_Task statement_
Extract all lines that hold "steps" from the records below.

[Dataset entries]
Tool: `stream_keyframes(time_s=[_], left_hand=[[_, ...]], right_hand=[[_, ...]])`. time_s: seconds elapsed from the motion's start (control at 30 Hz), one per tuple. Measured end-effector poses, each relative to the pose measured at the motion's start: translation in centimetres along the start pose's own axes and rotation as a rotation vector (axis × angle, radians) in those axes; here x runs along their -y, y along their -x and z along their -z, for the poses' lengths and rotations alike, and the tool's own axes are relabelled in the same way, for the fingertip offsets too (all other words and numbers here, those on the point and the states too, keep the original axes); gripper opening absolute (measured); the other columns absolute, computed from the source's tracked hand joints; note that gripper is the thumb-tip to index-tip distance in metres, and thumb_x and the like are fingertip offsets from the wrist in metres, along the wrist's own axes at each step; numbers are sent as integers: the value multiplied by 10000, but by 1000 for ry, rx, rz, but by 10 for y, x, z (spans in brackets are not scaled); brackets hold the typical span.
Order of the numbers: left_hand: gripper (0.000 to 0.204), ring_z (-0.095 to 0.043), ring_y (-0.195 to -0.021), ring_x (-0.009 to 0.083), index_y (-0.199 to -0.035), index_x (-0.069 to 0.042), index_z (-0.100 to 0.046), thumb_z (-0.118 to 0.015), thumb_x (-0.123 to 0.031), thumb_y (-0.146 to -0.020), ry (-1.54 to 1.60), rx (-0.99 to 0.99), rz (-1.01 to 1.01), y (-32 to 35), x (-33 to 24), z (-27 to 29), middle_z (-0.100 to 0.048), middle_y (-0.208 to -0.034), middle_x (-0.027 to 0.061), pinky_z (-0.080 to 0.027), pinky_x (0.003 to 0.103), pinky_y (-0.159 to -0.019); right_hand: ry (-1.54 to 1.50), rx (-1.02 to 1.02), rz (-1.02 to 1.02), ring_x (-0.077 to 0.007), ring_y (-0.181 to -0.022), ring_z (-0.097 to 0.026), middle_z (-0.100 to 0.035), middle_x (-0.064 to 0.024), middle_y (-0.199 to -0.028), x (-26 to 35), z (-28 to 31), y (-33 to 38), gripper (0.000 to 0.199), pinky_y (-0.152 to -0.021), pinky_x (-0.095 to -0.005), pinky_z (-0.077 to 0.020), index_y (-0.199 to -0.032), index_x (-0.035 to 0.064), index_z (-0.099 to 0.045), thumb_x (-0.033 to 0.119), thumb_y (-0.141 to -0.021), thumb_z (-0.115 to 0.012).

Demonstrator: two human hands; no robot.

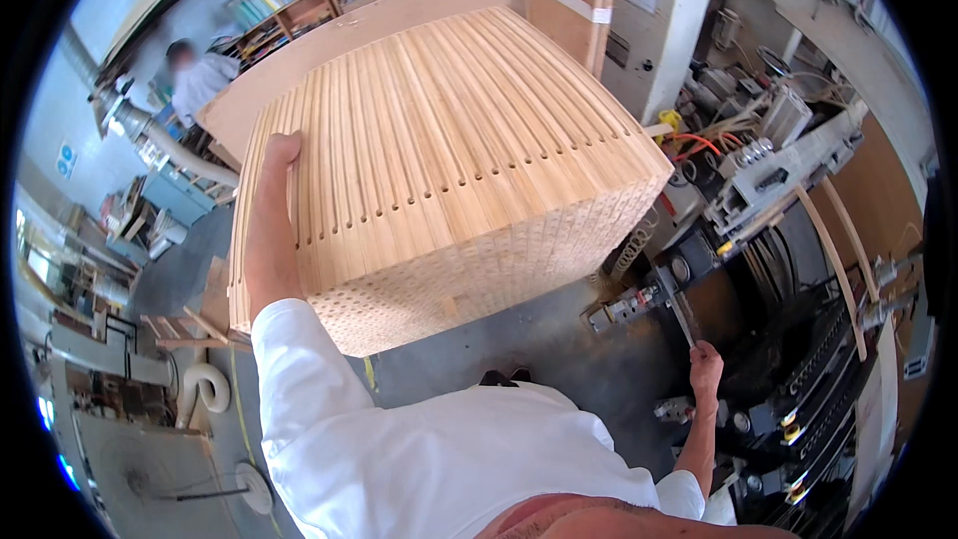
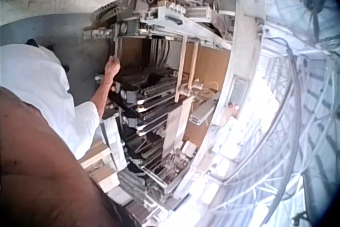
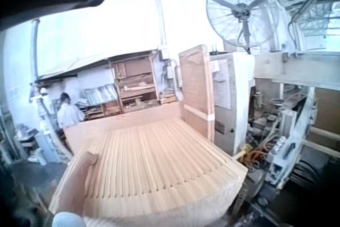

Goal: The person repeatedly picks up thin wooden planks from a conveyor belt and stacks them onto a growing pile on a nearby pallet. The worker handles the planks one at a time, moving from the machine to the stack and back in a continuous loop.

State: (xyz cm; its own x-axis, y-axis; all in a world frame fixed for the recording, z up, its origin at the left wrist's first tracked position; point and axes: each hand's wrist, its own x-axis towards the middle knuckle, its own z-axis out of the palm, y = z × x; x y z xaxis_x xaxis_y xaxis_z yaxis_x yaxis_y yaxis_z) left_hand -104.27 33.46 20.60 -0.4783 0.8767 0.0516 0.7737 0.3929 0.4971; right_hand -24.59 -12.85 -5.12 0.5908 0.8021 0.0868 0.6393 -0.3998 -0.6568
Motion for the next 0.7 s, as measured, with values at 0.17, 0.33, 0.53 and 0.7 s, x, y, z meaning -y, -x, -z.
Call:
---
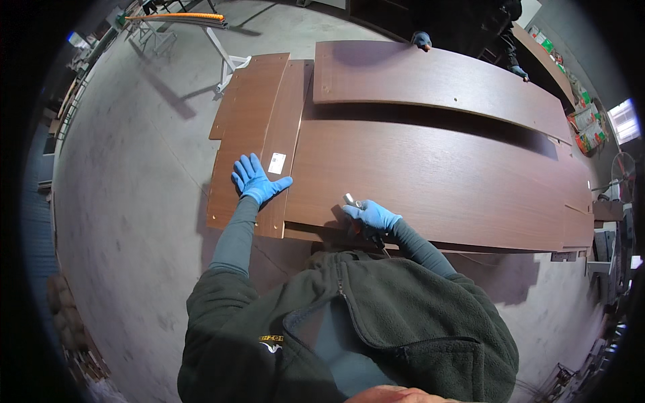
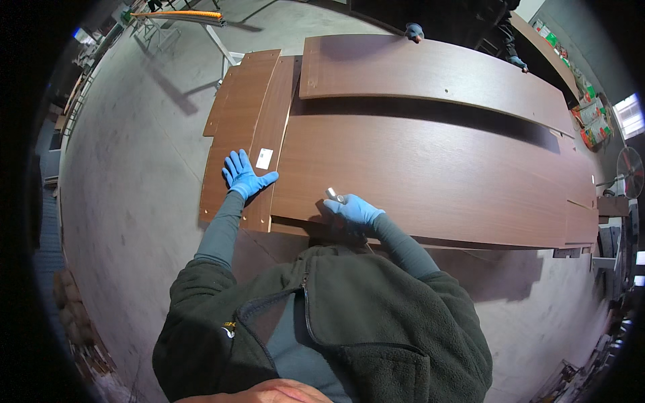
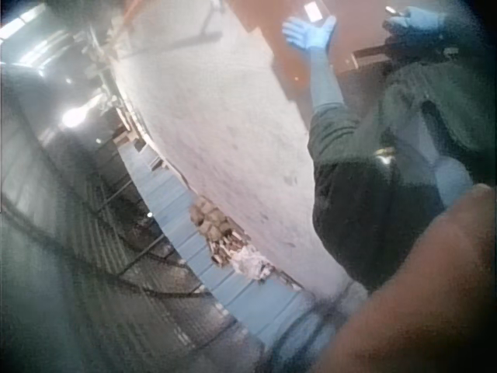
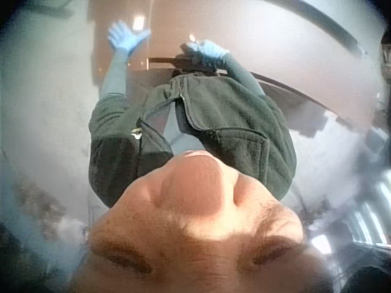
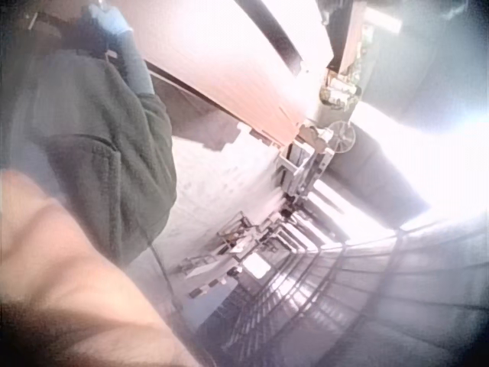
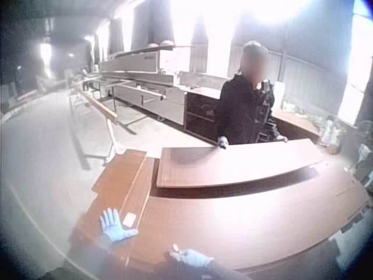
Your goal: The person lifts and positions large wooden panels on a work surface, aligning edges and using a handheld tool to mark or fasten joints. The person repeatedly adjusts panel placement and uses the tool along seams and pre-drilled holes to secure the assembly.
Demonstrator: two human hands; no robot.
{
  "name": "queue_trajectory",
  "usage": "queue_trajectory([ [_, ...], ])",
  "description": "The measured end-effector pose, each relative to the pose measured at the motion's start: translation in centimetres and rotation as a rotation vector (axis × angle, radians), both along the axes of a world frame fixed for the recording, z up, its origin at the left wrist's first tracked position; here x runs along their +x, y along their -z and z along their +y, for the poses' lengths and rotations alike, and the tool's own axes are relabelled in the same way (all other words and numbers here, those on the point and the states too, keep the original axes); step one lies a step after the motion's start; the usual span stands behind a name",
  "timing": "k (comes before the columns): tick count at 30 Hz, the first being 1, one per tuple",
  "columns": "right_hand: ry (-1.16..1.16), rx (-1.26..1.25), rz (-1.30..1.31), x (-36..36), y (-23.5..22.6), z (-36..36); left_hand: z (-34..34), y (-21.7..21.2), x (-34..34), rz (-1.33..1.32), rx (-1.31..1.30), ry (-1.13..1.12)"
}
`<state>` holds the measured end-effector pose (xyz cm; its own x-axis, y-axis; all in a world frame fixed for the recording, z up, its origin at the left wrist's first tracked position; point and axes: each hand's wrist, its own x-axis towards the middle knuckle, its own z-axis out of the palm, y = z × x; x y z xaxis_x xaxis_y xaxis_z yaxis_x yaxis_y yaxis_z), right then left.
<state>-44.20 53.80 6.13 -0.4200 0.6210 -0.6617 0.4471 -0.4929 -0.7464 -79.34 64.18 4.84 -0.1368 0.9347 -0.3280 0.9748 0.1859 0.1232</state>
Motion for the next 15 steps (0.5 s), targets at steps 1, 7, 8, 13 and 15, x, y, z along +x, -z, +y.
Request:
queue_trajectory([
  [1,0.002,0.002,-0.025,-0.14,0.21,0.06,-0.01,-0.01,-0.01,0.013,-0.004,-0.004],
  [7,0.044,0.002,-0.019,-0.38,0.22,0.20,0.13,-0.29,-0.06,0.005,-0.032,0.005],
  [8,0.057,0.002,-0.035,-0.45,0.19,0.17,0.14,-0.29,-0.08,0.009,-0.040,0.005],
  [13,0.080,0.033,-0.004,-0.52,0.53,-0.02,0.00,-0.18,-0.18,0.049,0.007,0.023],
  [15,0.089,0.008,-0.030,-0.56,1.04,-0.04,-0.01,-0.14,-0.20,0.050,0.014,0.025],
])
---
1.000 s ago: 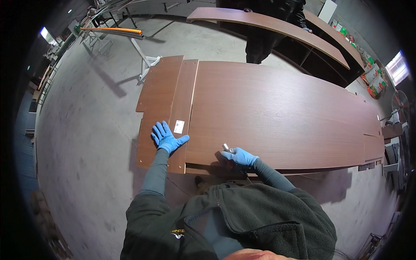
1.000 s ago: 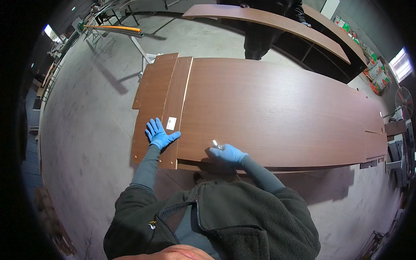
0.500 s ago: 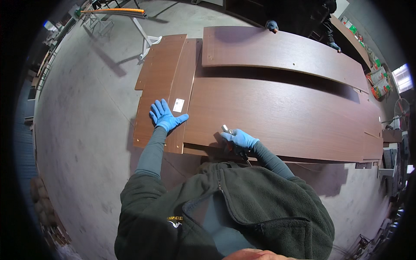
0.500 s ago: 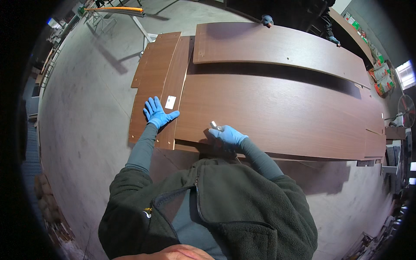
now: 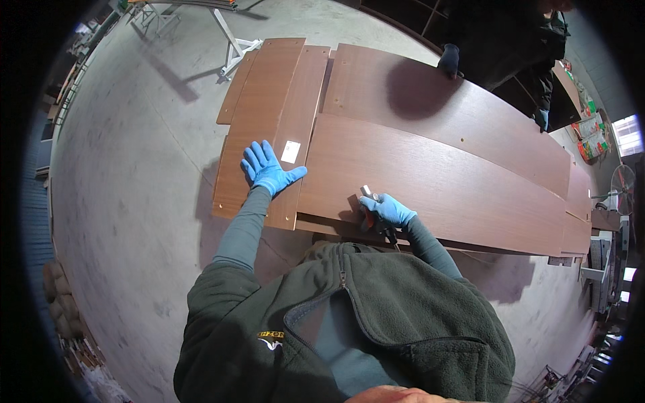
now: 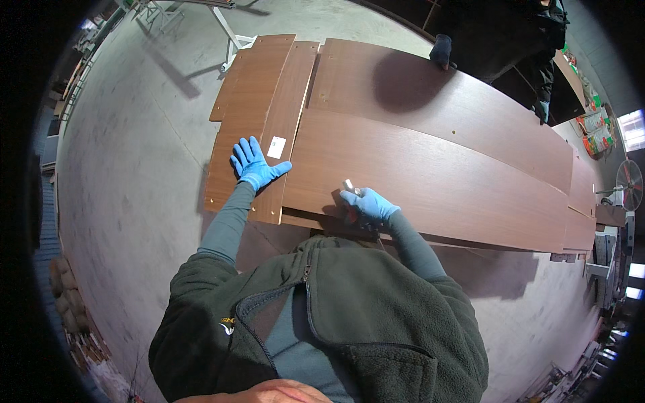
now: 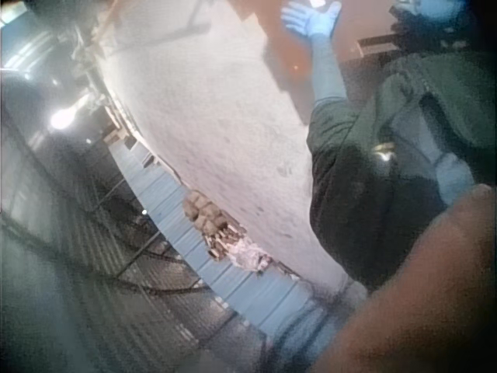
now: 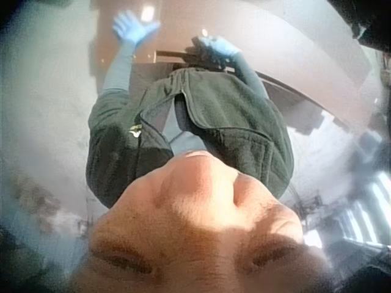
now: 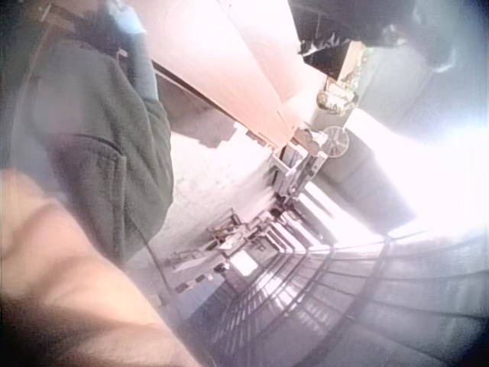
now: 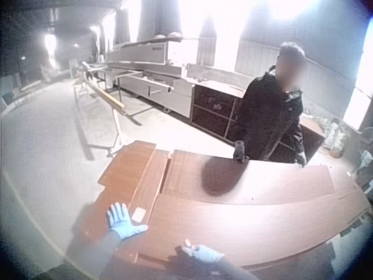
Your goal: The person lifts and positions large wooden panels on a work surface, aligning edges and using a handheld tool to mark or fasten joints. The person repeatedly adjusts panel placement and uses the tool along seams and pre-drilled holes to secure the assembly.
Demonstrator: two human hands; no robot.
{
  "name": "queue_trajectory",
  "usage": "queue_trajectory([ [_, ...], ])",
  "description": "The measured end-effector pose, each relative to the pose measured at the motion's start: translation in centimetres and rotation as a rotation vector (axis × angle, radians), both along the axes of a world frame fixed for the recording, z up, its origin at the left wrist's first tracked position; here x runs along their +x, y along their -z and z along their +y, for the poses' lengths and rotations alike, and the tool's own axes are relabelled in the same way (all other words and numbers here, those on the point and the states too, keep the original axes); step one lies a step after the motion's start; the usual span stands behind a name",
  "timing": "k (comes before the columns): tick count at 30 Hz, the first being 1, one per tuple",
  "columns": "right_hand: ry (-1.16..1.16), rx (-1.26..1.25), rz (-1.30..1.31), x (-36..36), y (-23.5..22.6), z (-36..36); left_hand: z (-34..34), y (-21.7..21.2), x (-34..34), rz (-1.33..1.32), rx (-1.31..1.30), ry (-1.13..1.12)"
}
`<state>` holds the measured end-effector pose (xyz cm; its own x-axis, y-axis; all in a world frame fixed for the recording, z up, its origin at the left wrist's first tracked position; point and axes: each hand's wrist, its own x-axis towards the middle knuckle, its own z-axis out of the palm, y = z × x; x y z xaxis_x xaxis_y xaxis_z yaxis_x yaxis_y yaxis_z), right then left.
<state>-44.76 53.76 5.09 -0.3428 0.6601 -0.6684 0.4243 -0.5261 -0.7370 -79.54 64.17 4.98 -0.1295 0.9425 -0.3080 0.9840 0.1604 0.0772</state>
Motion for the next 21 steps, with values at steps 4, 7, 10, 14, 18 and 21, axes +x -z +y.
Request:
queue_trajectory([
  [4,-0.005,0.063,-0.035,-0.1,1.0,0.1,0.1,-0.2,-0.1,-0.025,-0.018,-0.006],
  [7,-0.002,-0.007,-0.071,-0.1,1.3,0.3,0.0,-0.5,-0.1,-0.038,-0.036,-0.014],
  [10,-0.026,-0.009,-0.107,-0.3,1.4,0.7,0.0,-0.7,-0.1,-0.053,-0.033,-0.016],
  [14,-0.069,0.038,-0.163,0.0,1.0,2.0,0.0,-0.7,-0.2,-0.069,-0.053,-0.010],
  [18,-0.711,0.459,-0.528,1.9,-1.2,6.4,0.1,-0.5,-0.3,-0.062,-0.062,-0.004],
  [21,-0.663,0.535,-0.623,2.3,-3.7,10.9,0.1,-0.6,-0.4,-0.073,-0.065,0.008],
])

_Final answer_
Motion for the next 15 steps (0.5 s), targets at steps 1, 7, 8, 13 and 15, x, y, z along +x, -z, +y.
Motion for the next 21 steps, with values at steps 4, 7, 10, 14, 18 and 21, axes +x -z +y.

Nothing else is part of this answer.